AINA Data Engine Room · local handoff · 2026-06-15

O*NET Task 100k Embedding Checkpoint

The task-evidence semantic layer crossed six figures, with gates still green.

The Single Idea

The O*NET task evidence family has crossed 100,000 live Gemini vectors. The second 25,000-row tranche after the 75k checkpoint completed through Vertex ADC with zero failed rows, and AIN-510 still reports promotion-ready local exact-cosine retrieval with zero stale vectors.

01 · Progress

What changed

Selector25,000 clean candidates, all from onet_task_evidence, with zero quality exclusions.
Live run25,000 new Gemini vectors through Vertex ADC on aina-495702.
Remainder31,095 repaired O*NET task chunks remain, across 7 shards.

The operational rule is unchanged: use the guarded foreground selector or the remaining-only manifest. Do not submit the older full repaired manifest.

02 · Retrieval

Current vector authority

MetricValue
Total Gemini vectors119,912
O*NET task vectors100,000
O*NET occupation vectors2,828
Top 1,000 vector coverage1,000
Top 500 vector coverage500
Stale vectors0
Known-pair cosine gap0.190463
Unvectorized chunks overall347,048

Runtime embedding authority remains unpromoted. Public runtime, real-user data, external writes, and production telemetry remain off.

03 · Commands

Proof commands run

uv run aina-data-engine --root /srv/aina/aina-data-engine-room gemini-embedding-run --source-family onet_task_evidence --include-repaired --dry-run --max-new 25000 --selection-mode progressive
uv run aina-data-engine --root /srv/aina/aina-data-engine-room gemini-embedding-run --source-family onet_task_evidence --include-repaired --max-new 25000 --selection-mode progressive --allow-live-gemini --confirm-paid-api --workers 16 --timeout-seconds 120 --max-retries 5 --write-every 2500
uv run aina-data-engine --root /srv/aina/aina-data-engine-room production-embedding-semantic-qa --source-family onet_task_evidence --include-repaired --limit 50
uv run aina-data-engine --root /srv/aina/aina-data-engine-room ain-510-retrieval-promotion-gate
uv run aina-data-engine --root /srv/aina/aina-data-engine-room production-embedding-repaired-corpus --source-family onet_task_evidence --remaining-only --shard-size 5000
uv run aina-data-engine --root /srv/aina/aina-data-engine-room production-chunk-vector-reconciliation
uv run aina-data-engine --root /srv/aina/aina-data-engine-room production-runtime-readiness
uv run aina-data-engine --root /srv/aina/aina-data-engine-room source-authority-registry-v2
uv run aina-data-engine --root /srv/aina/aina-data-engine-room ain-506-p0-gate
04 · Next

Resume from here

There are 31,095 repaired O*NET task candidate chunks left. Run one more guarded 25,000 tranche, then refresh remaining-only and decide whether the final smaller remainder should be foreground or batch.
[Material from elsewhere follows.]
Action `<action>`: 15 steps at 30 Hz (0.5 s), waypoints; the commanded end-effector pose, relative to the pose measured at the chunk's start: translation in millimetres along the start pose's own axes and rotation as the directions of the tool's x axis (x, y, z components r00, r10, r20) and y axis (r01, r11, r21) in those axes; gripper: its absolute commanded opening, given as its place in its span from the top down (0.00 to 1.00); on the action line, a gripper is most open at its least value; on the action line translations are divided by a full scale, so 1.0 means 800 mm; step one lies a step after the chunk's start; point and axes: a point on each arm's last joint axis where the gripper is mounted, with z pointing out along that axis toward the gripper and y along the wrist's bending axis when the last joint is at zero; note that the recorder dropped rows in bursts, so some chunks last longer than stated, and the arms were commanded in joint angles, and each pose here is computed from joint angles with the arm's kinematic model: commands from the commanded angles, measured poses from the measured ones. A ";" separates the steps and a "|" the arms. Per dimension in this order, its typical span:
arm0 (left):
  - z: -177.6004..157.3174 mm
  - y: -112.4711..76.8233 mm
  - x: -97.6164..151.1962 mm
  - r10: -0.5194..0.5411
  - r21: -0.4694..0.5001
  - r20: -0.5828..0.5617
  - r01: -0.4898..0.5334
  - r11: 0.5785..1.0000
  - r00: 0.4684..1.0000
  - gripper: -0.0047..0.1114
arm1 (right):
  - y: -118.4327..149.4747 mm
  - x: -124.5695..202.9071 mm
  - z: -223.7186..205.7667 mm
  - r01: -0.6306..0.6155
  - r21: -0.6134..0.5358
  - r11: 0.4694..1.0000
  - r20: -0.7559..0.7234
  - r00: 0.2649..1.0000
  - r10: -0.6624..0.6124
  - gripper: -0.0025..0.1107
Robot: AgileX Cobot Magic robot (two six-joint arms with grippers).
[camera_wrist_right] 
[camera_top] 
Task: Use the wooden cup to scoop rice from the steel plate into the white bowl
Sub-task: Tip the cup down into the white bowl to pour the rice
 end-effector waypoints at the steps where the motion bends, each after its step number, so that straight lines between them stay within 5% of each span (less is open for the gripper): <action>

uv run aina-data-engine --root /srv/aina/aina-data-engine-room gemini-embedding-run --source-family onet_task_evidence --include-repaired --dry-run --max-new 25000 --selection-mode progressive
uv run aina-data-engine --root /srv/aina/aina-data-engine-room gemini-embedding-run --source-family onet_task_evidence --include-repaired --max-new 25000 --selection-mode progressive --allow-live-gemini --confirm-paid-api --workers 16 --timeout-seconds 120 --max-retries 5 --write-every 2500
Where to start

Continue the same clean-before-embed ladder; the next target is 125,000 O*NET task vectors, not a blind batch submission.